◆ **WORK TO BE COMPLETED**:
Type out the listing below exactly. Pictures stay out of it.

__________________________________________________

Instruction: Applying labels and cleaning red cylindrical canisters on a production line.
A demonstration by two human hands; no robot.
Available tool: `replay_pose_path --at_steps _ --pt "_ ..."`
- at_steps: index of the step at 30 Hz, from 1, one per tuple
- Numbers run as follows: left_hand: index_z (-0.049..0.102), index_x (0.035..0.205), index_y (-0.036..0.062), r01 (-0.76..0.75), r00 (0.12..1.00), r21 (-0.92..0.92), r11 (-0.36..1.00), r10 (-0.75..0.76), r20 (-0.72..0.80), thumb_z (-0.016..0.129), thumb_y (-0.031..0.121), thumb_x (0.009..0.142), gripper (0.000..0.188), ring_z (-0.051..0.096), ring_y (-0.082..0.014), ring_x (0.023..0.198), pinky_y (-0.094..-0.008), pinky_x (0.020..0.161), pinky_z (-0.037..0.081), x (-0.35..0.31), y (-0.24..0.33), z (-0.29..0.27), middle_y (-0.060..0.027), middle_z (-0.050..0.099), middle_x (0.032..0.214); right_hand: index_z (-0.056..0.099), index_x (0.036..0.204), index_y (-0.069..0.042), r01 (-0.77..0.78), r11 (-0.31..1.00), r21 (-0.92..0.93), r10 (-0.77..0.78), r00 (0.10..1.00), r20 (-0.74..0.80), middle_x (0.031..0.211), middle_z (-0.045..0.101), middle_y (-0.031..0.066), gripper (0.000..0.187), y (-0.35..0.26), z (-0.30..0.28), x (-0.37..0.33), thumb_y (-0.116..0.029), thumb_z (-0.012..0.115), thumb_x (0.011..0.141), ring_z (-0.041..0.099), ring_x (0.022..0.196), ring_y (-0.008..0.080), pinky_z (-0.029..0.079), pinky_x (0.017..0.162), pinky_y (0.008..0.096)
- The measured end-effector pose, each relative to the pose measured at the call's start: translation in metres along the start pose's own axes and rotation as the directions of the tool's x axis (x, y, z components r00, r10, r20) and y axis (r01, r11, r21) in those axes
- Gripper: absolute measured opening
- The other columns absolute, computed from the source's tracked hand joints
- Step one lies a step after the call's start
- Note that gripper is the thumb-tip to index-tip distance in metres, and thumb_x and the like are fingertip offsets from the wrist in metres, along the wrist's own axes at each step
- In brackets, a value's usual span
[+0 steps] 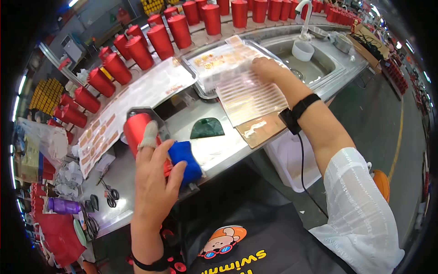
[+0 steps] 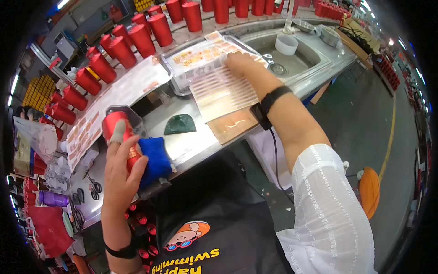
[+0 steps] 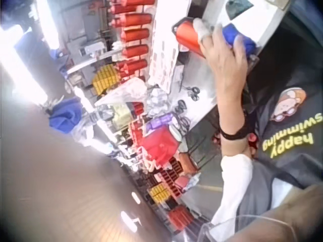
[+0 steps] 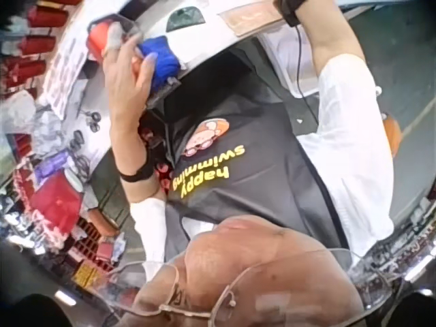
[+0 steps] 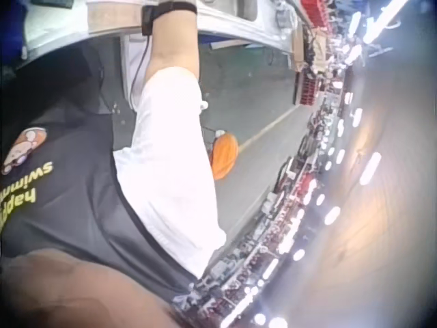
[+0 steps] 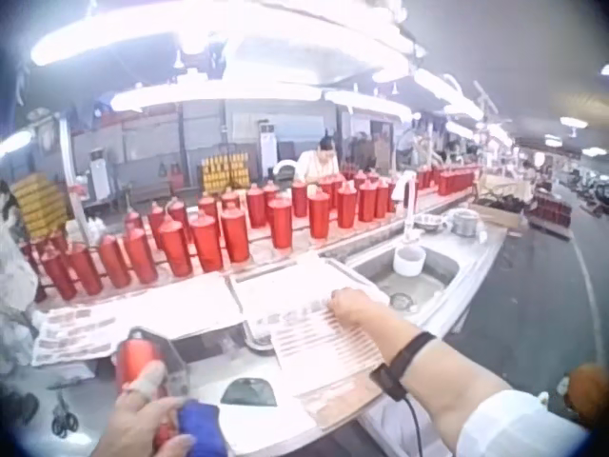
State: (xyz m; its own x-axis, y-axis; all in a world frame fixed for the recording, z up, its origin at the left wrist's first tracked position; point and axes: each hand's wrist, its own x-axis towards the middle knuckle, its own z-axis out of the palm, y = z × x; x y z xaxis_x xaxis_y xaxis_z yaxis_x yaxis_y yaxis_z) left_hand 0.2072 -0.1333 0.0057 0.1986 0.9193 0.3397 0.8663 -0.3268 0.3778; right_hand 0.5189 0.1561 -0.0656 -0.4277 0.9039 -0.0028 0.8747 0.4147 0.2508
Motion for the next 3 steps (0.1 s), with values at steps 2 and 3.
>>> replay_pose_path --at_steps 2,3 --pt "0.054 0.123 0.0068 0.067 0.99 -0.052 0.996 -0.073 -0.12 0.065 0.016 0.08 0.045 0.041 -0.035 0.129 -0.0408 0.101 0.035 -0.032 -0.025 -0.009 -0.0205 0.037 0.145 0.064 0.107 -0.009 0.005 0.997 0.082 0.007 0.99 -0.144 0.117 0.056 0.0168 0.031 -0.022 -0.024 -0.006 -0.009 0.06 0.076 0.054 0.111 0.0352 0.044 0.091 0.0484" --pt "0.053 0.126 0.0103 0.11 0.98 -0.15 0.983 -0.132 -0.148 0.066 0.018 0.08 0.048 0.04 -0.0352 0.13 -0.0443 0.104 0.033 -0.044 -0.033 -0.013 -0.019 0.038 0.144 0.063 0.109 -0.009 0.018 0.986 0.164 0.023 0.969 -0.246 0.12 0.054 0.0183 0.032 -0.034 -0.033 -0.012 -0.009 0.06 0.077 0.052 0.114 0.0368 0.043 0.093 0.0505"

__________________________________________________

◆ **TASK RESULT**:
Instruction: Applying labels and cleaning red cylindrical canisters on a production line.
A demonstration by two human hands; no robot.
Available tool: `replay_pose_path --at_steps _ --pt "_ ..."`
- at_steps: index of the step at 30 Hz, from 1, one per tuple
- Numbers run as follows: left_hand: index_z (-0.049..0.102), index_x (0.035..0.205), index_y (-0.036..0.062), r01 (-0.76..0.75), r00 (0.12..1.00), r21 (-0.92..0.92), r11 (-0.36..1.00), r10 (-0.75..0.76), r20 (-0.72..0.80), thumb_z (-0.016..0.129), thumb_y (-0.031..0.121), thumb_x (0.009..0.142), gripper (0.000..0.188), ring_z (-0.051..0.096), ring_y (-0.082..0.014), ring_x (0.023..0.198), pinky_y (-0.094..-0.008), pinky_x (0.020..0.161), pinky_z (-0.037..0.081), x (-0.35..0.31), y (-0.24..0.33), z (-0.29..0.27), middle_y (-0.060..0.027), middle_z (-0.050..0.099), middle_x (0.032..0.214); right_hand: index_z (-0.056..0.099), index_x (0.036..0.204), index_y (-0.069..0.042), r01 (-0.77..0.78), r11 (-0.31..1.00), r21 (-0.92..0.93), r10 (-0.77..0.78), r00 (0.10..1.00), r20 (-0.74..0.80), middle_x (0.031..0.211), middle_z (-0.045..0.101), middle_y (-0.031..0.066), gripper (0.000..0.187), y (-0.35..0.26), z (-0.30..0.28), x (-0.37..0.33), thumb_y (-0.116..0.029), thumb_z (-0.012..0.115), thumb_x (0.011..0.141), ring_z (-0.041..0.099), ring_x (0.022..0.196), ring_y (-0.008..0.080), pinky_z (-0.029..0.079), pinky_x (0.017..0.162), pinky_y (0.008..0.096)
- The measured end-effector pose, each relative to the pose measured at the call's start: translation in metres along the start pose's own axes and rotation as the directions of the tool's x axis (x, y, z components r00, r10, r20) and y axis (r01, r11, r21) in those axes
- Gripper: absolute measured opening
- The other columns absolute, computed from the source's tracked hand joints
- Step one lies a step after the call's start
- Note that gripper is the thumb-tip to index-tip distance in metres, and thumb_x and the like are fingertip offsets from the wrist in metres, along the wrist's own axes at each step
- In brackets, a value's usual span
[+0 steps] 
[+0 steps] 
[+0 steps] 
[+0 steps] 
[+0 steps] 
[+0 steps] 
State: (xyz m; its own x-axis, y-axis; all in a world frame fixed for the recording, z up, its origin at the left wrist's first tracked position; point and axes: each hand's wrist, its own x-axis towards the middle knuckle, its own z-axis out of the palm, y = z × x; x y z xaxis_x xaxis_y xaxis_z yaxis_x yaxis_y yaxis_z) left_hand 0.2072 -0.1333 0.0057 0.1986 0.9193 0.3397 0.8663 -0.3268 0.3778; right_hand 0.5189 0.1561 -0.0656 -0.4277 0.9039 -0.0028 0.8747 0.4147 0.2508
Motion for the next 3 steps (0.1 s), with values at steps 2 and 3.
>>> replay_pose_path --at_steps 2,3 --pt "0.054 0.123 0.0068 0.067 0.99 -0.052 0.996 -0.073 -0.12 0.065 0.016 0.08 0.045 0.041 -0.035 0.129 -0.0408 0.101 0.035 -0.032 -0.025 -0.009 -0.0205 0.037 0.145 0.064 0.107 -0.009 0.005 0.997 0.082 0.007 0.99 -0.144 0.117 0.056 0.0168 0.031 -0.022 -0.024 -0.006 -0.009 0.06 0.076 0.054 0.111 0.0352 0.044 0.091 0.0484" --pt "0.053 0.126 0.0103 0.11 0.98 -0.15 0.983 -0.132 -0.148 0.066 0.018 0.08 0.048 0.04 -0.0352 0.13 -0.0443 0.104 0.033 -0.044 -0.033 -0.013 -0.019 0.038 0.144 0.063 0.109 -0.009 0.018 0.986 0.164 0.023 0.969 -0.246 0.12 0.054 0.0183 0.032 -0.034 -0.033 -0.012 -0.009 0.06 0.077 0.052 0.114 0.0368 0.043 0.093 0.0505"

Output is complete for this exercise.